December 29 AP 363– Clint Eastwood, John Williams, Joe Wright, The Coen Brothers, Tarantino, and every other behind-the-scenes film artist who help make awesome, magical movies. I believe I’d already appreciated talented actors and actresses. I appreciate how Clint is truly an artist: he draws SO MUCH out of seemingly simple scenes (deep emotion without dialogue, sensuality without sex) and NEVER crosses over into “mushy”. John Williams makes every movie he touches sound magical. He’s directed the music for so many of my favorite films: Hook, Jurassic Park… He’s the one that did Jaws and Starwars, too, by the way. Joe Wright… Atonement and Pride and Prejudice and The Soloist… beautiful movies. The Coen Brothers– too many awesome movies to list, I love them all. Tarantino is a film genre all on his own and I love all of his stuff, too, but PULP FICTION will always be my favorite. And so many other awesome film industry folks.

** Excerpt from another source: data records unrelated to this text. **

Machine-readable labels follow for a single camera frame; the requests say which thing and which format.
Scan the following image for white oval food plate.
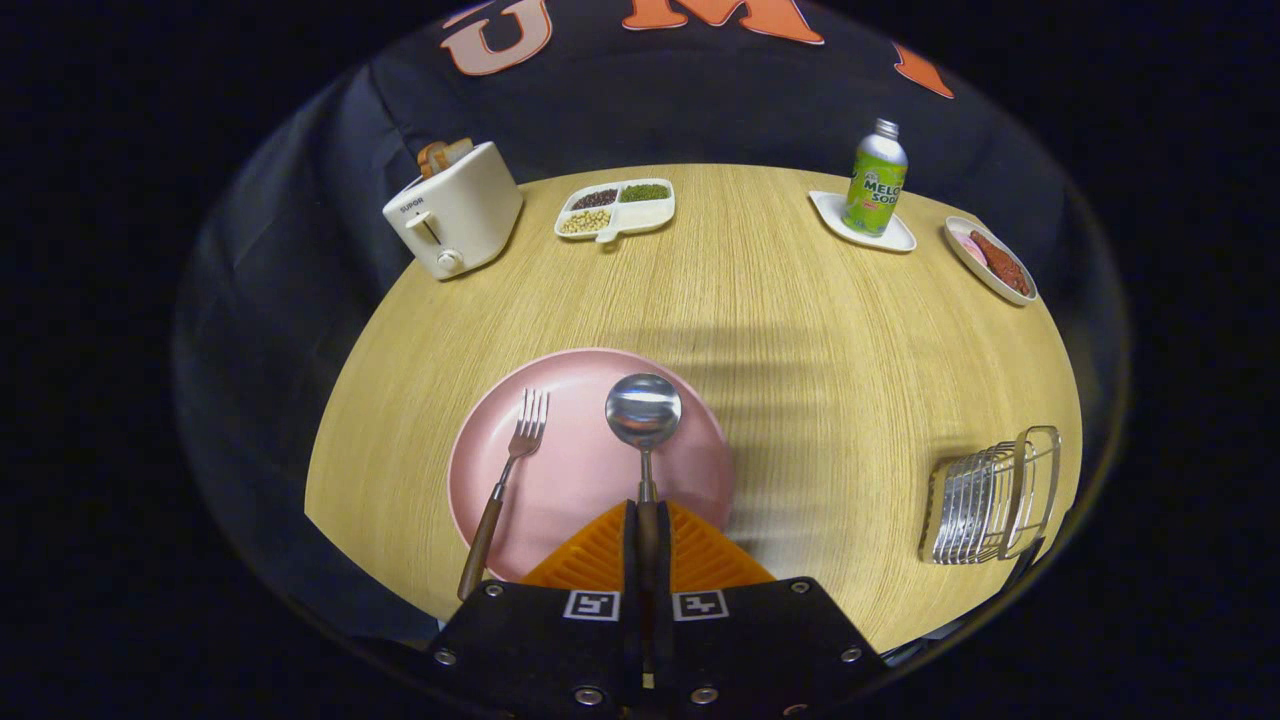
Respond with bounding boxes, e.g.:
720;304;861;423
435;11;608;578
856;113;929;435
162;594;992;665
944;216;1039;306

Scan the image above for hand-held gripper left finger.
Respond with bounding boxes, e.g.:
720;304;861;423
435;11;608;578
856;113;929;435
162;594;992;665
430;500;646;720

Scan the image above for white square coaster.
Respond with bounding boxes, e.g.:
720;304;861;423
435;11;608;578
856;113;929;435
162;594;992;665
808;190;917;253

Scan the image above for white divided snack dish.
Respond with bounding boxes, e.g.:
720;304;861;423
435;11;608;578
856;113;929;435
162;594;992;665
554;178;676;244

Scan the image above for metal wire rack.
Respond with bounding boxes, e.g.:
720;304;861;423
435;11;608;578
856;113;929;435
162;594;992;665
920;426;1062;566

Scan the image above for metal spoon wooden handle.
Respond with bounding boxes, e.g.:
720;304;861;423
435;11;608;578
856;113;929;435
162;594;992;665
605;373;683;691

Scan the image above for green soda bottle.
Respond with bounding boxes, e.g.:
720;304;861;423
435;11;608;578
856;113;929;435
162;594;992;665
842;118;909;238

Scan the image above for red meat pieces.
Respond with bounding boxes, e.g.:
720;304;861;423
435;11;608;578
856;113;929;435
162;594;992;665
968;230;1032;298

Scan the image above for white toaster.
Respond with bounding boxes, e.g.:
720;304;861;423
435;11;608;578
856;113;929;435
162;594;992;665
382;141;524;281

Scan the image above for pink plate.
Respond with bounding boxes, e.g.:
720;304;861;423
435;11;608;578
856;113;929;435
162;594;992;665
447;347;738;583

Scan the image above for metal fork wooden handle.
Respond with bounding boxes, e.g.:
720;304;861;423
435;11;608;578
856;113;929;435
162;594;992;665
458;388;550;601

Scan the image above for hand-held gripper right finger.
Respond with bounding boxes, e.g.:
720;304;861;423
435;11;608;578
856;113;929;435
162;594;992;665
655;500;887;720

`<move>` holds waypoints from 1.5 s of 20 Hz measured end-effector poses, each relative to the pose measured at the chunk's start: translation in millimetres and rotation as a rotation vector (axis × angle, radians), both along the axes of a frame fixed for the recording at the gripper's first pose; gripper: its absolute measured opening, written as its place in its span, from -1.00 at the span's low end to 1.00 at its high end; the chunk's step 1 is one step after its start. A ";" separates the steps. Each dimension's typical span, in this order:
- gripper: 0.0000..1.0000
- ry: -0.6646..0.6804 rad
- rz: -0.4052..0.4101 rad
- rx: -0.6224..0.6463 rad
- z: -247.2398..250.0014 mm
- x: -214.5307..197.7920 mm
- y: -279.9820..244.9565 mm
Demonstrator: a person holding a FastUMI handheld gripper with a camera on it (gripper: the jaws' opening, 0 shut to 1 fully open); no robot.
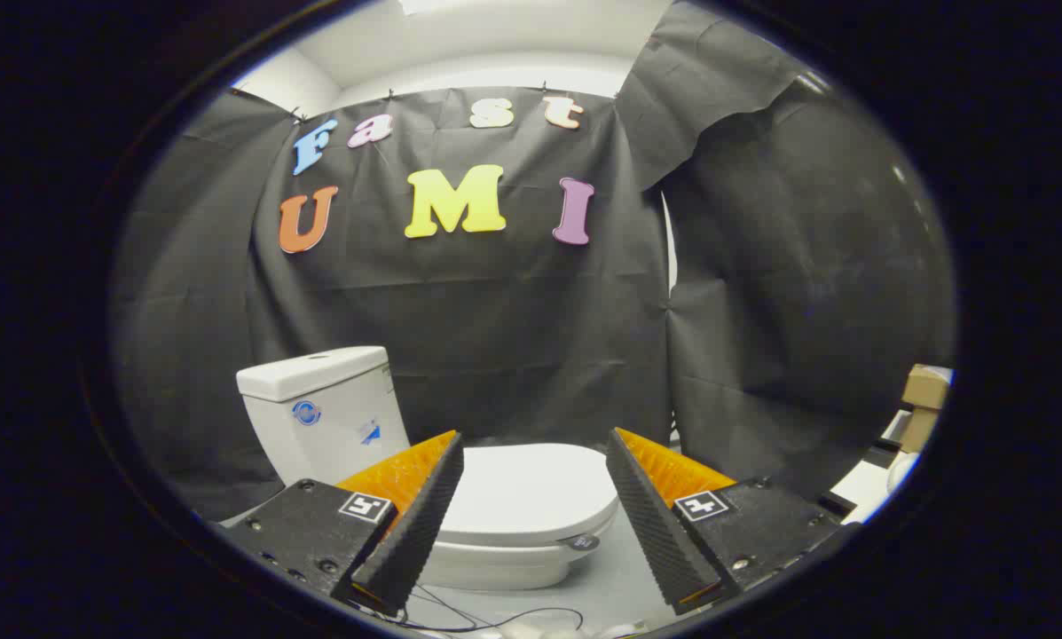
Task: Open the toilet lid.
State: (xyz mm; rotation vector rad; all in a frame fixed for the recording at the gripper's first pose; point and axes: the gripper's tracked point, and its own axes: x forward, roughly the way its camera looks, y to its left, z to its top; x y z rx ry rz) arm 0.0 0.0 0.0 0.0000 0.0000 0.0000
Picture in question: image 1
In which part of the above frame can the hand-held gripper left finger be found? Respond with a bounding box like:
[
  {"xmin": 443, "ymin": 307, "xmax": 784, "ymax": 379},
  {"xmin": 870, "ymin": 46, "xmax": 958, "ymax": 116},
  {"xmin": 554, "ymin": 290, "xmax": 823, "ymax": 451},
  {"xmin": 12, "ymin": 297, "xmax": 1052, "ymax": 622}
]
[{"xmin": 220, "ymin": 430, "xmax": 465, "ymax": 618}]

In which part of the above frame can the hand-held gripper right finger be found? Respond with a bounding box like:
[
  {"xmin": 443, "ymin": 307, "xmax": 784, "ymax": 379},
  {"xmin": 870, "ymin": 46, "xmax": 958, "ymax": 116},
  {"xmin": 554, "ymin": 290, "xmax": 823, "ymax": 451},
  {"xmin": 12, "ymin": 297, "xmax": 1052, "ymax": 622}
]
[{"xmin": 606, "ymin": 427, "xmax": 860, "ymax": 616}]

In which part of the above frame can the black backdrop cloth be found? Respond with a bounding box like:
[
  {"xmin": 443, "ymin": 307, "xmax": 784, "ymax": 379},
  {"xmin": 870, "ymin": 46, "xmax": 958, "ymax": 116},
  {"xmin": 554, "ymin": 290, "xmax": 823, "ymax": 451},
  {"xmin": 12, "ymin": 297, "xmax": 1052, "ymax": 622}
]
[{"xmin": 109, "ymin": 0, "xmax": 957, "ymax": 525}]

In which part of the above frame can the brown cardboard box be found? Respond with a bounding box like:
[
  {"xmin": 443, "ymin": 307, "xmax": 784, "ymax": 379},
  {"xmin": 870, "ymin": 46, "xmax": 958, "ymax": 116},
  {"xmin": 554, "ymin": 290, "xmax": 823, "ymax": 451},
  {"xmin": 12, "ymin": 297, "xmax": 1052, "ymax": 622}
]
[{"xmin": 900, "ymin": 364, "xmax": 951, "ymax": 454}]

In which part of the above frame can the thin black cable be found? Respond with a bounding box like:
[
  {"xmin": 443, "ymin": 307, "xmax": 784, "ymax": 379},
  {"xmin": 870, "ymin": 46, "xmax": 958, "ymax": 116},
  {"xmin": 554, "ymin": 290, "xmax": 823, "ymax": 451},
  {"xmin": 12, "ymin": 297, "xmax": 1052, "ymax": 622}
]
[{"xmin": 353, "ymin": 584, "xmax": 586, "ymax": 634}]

December 30 AP 364– Me and Ben and our marriage. At the beginning of the year I had decided to reserve this appreciation for our anniversary: December 31. When I left Ben I decided to throw it out altogether. But you know what? I’m not doin’ it. I’m not throwing it out. I’m appreciating it now and I always will. I gave 9 years of my life to that relationship, and it will always be a part of who I am. I appreciate every minute, every day, every year, every laugh, every heartbreak, every memory. I appreciate it all. And now I’m crying and can’t see the monitor anymore through these dang tears, haha.

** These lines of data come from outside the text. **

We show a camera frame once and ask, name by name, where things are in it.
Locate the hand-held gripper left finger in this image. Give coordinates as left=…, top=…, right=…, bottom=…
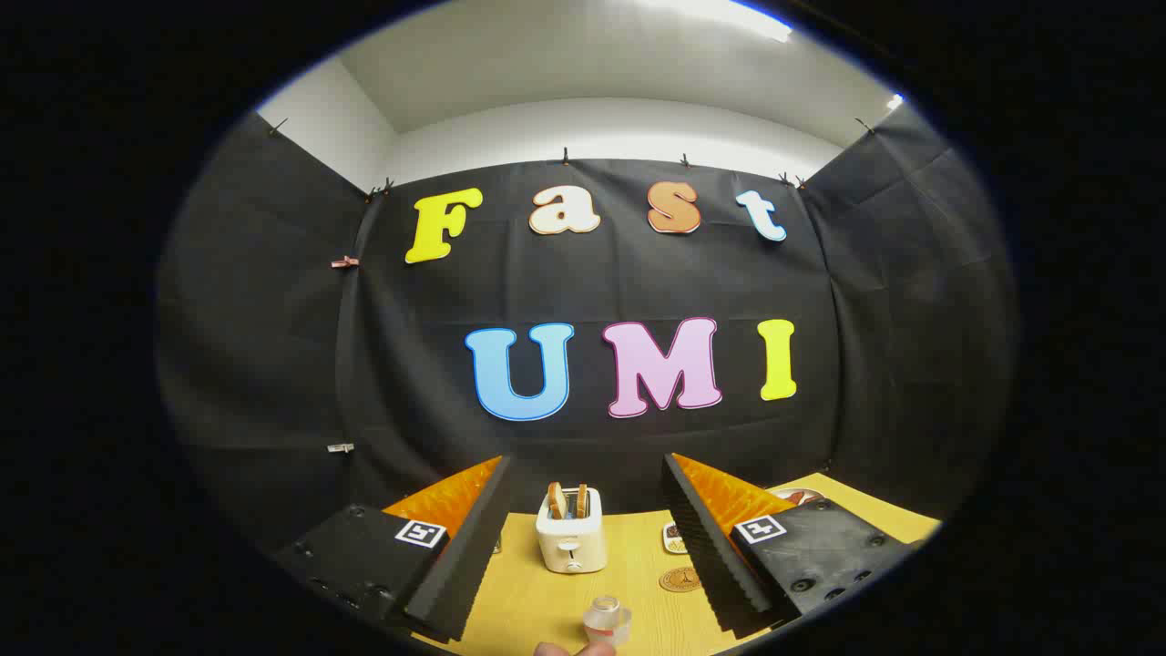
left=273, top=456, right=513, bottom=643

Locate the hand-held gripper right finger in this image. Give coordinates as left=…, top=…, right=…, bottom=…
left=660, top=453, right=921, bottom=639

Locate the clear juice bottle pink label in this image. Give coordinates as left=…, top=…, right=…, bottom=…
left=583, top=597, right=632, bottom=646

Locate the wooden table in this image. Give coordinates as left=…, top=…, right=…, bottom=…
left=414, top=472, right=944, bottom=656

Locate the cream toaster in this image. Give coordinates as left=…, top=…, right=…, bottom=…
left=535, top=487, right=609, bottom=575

I appreciate the memory of the first time he told me he loved me. I appreciate the memory of that enormous grin he had on his face as he watched me walk down the aisle to marry him. I appreciate how giddy he got when I told him I was pregnant… how he couldn’t contain himself; he called everyone he knew right away. I appreciate the complete and pure adoration and dedication he had for his son from the minute he was born. I appreciate the years we got to enjoy as a whole family, and how Adry LOVED when we were all together. I appreciate every celebration we enjoyed together and every crisis we overcame together and all the growing up we did together. We shaped each other into the people we are today, for better or for worse.

I really really really enjoyed being young and growing up together. There is a bond there that I think is unmatchable. That’s either an unfortunate or beautiful thing, I’m not sure.

I don’t regret my marriage to Ben. I regret how it ended, but otherwise I have no regrets. I loved him. I loved our family. I would have suffered misery and  fought for our health happiness for as long as I lived. I just hope that one day I can feel whole again. I appreciate everything I have learned from this experience.

December 31 AP 365– New life chapters. This would have been me and Ben’s sixth wedding anniversary. This will be the first year in almost a decade I bring in the new year without him. I do not yet *feel* appreciative of this new life chapter, actually, but I am making a conscious effort. A new year, a new chapter, a new start… In reality this just feels like desperation and fear in limbo, but… like I said, I’m making an effort.

(Is it “ironic” that I clicked on my ‘wedding anniversary’ tag after writing this entry and the post (click link to see) that popped up was from last year- our LAST anniversary together- and the FIRST thing I mentioned was that I was wearing the necklace that “Cousin Sammie” had given me? Humm! I’m so glad I brought her along with me to celebrate my marriage! 😉 )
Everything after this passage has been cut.